So, I was playing some genny games from 1993 or 1994 and up, and some 16bit arcade machines from the 90s. I noticed a pattern, which is hardly applied these days (exceptions still exist), now by indie developers more. And frankly, to this day I have found almost no recognition nor mention to any of that, not in my college's videogame design course before quitting, not in Programming sites, not in Game Programming sites, nor in Graphic Design sites either!
The game has to be appealing, and needs a style. But the visual artist's power is limited to drawing sprites/planes, while it's programmer's task to make stuff actually move, on the screen.
However, in the 90s, devs seem to have turned more ambitious than that, until it almost became a requisite for the newer games.
From the games I played (In the Hunt, Sonic 3 Complete, Alien Soldier, Contra HardCorps or Ristar to name a few), I noticed there's a deliberate intent on applying what I call "complicated movement patterns", in the name of "pushing hardware limits". "Worms" and/or other misc "chains", "particles", X/Y speed add/sub (though a basic one, this time now apply for almost everything), circles, arithmetical progressions ideology (to position the particles between two points, or move an object to a given place in a given frame amount), HBlank (scanline repositioning (race fields, "vertical resizing", etc), changing colors), and many more.
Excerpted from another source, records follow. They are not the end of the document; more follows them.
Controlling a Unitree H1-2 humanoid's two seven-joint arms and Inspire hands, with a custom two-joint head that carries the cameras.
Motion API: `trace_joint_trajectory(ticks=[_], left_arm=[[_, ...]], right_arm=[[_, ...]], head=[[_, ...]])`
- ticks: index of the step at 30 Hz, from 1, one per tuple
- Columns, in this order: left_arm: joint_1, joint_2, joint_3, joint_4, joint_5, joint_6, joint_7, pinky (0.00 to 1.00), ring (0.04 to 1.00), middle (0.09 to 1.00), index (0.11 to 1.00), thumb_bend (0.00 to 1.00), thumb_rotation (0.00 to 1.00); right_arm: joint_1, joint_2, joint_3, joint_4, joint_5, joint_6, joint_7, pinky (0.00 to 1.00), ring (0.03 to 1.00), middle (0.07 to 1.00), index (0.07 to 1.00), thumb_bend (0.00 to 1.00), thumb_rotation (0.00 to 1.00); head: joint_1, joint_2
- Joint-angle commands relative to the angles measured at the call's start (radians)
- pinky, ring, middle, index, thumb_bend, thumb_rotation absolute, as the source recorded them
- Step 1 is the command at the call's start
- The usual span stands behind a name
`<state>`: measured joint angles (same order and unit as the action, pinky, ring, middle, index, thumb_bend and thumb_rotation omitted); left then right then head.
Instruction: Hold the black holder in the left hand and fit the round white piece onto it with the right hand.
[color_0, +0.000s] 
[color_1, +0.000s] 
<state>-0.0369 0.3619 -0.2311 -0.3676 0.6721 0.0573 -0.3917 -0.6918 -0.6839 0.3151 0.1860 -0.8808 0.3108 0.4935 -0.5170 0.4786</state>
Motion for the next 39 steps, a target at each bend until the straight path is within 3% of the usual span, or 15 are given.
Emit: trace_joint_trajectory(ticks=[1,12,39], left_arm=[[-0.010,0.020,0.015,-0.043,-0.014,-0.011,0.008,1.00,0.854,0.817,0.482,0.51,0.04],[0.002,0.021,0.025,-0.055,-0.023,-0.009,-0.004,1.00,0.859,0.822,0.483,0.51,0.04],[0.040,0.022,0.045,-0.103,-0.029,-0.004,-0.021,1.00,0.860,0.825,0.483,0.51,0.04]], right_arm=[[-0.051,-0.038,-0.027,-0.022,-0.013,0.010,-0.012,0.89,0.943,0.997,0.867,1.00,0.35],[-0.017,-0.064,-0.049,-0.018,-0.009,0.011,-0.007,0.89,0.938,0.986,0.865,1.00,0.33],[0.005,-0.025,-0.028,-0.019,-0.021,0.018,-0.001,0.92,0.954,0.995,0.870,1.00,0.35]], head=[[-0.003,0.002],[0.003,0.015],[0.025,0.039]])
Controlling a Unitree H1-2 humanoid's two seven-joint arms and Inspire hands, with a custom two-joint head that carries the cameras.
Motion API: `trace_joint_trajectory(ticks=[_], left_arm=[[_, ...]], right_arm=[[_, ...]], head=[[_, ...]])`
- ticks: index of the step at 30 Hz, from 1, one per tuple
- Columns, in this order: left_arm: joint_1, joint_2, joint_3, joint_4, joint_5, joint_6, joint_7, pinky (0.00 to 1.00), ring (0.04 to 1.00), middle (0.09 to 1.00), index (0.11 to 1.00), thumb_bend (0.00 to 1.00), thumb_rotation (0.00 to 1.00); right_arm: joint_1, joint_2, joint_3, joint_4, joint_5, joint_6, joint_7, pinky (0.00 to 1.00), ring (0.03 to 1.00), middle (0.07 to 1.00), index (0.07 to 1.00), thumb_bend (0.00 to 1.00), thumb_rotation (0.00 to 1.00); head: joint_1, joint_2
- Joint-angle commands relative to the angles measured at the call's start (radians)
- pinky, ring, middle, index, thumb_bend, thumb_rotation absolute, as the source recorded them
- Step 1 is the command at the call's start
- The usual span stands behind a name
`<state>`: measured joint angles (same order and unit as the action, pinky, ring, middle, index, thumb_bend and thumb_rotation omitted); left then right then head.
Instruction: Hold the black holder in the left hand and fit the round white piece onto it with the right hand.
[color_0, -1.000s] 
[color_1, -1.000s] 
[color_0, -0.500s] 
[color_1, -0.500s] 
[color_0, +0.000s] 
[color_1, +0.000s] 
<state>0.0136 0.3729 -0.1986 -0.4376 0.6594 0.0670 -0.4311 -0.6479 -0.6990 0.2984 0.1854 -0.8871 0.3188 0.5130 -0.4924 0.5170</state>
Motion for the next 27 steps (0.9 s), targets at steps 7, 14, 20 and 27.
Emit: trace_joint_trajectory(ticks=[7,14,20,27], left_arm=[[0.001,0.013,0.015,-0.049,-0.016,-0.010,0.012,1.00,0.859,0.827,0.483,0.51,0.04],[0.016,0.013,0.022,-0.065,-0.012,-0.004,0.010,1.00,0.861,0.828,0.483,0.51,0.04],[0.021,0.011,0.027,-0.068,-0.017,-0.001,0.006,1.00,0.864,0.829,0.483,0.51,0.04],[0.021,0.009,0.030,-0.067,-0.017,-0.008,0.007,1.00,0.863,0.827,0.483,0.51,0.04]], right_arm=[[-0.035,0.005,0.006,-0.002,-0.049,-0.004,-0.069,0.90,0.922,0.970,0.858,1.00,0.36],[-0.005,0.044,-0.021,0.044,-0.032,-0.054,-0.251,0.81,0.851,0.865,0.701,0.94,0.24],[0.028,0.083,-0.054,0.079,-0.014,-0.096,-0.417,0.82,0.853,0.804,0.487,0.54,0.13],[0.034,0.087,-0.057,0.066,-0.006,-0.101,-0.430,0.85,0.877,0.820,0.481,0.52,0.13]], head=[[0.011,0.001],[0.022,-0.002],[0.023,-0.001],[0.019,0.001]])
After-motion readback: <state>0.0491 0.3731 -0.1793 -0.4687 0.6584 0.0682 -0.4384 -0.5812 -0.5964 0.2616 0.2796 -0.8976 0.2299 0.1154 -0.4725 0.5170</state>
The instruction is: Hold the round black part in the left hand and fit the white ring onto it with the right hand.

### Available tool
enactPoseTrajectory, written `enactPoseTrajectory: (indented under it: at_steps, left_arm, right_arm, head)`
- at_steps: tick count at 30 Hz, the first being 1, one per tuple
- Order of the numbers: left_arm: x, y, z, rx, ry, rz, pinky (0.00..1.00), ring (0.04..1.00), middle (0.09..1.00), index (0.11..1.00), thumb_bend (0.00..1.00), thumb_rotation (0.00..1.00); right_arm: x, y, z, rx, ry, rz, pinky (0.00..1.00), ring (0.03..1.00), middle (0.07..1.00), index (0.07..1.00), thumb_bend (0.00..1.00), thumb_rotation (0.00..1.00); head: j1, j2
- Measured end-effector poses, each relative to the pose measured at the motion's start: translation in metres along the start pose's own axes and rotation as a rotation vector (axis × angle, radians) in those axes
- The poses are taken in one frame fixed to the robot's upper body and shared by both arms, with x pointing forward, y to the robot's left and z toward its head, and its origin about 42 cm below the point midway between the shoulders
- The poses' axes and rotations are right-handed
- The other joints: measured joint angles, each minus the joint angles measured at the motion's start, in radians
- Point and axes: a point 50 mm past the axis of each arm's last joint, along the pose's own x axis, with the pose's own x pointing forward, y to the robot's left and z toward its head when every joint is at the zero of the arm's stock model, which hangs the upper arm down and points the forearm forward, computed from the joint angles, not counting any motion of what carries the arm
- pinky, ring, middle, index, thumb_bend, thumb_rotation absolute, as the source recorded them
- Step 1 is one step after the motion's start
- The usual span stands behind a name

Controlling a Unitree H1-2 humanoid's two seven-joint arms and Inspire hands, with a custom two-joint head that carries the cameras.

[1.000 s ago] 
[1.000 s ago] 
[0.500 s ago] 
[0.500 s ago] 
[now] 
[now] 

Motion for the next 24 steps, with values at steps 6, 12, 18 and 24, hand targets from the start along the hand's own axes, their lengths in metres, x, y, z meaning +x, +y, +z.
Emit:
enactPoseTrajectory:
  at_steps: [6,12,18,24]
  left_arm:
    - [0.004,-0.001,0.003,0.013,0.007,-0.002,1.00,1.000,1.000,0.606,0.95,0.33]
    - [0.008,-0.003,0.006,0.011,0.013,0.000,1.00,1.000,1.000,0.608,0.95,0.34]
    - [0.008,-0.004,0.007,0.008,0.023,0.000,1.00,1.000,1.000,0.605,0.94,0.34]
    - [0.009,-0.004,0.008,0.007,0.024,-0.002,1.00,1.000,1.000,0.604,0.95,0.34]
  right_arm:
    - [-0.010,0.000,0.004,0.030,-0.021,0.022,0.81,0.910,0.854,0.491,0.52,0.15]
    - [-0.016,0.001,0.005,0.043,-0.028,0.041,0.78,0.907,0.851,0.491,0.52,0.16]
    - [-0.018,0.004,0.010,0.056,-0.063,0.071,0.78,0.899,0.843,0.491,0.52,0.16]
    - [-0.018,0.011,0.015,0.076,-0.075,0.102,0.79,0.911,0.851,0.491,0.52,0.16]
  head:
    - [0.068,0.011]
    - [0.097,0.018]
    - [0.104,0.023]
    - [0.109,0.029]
In some cases, I THINK it could be a game style done "by force" though, as some effects in Ristar do look quite "messy" in lazy ways sometimes (even though they have seemingly contracted someone to exclusively work in the game's effects).
HardCorps' programmer said in an interview that, after the game had been planned to look this way beforehand, "As a result, the entire game is something of a programming exhibition of skill."
But what happens with the last statement? Well, as a hobbyist programmer, I don't think good visual programming equals to good technical and/or logical programming. My boyfriend does very good on writing game cores, hardware drivers/libraries, and the like. While writing objects, their final code also gets very light & clean, and works very well. But at runtime, they look some rigid or "simple" moving.
I'm exactly the other way: for game cores/drivers/libraries, my code isn't exactly the most optimized as friends say, sometimes "thoughtless". This supossedly gets worse when writing in-game objects and similar stuffs (gimmicks, enemies, bosses, screens (score tally(ies), title screen), etc). It unconsciously happens the most when the spritesheets to use have been drawn by myself, because, as I'm writing the object, straight from vfx mindset: I have this tendency to focus on how it "looks" more than how it "works".
This tendency, however, isn't really "new" to me: I seen the disassembly of a well sold, "professional" genny game, and the objects written have lots of weird stuffs. Self-patching, duplicate codes, dead codes from previous "attempts", memory re-hacking, and generally weirdly arbitrary operations from time to time. I could be wrong, but sometimes it really looks like they were given the spritesheets to work with, then manually experimented around until coming up with a good movement pattern that plays good. Especially with the particle-based explosions!
The final ROM plays very good, it COULD be tagged as a "programming exhibition of skill" too, but would it deserve such a title?
So, what's your take on this? Should Visual Programming be more taken into account? Is exclusvely visual-oriented program an acceptable skill?
I think what does best is, why of course, the proper balance. It's just that it requires much more human skill and/or patience to apply.